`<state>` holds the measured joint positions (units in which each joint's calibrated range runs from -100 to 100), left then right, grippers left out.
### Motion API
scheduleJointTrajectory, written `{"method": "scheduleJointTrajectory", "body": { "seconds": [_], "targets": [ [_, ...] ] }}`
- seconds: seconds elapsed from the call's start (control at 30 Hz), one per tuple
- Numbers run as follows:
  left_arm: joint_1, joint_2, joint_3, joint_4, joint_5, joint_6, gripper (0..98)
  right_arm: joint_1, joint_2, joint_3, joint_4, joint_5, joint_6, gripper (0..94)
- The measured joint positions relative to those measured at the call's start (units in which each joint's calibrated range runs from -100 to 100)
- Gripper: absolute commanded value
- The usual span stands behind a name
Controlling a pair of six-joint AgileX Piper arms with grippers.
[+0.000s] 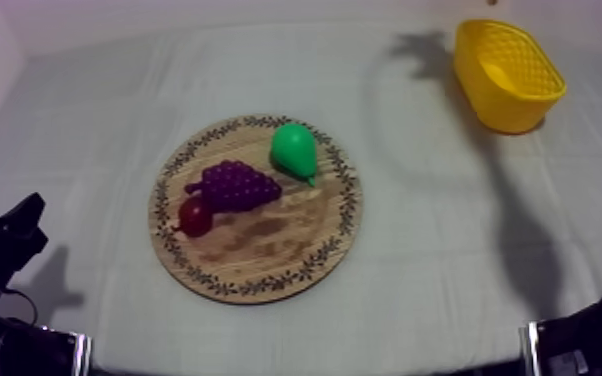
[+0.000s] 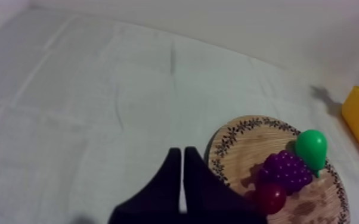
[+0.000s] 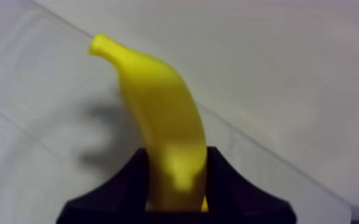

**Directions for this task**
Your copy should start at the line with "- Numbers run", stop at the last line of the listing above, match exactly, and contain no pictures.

**Exercise solution**
- Numbers run as follows:
  left_arm: joint_1, joint_2, joint_3, joint_4, joint_5, joint_6, gripper (0..98)
  right_arm: joint_1, joint_2, joint_3, joint_4, joint_5, joint_6, gripper (0..94)
- The measured joint positions relative to those measured at the call's start (units in which each joint's calibrated range runs from -100 to 100)
- Gripper: absolute commanded value
- The usual span stands behind a name
Controlling a pair of six-joint AgileX Piper arms with grippers.
[+0.000s] 
[+0.000s] 
[+0.000s] 

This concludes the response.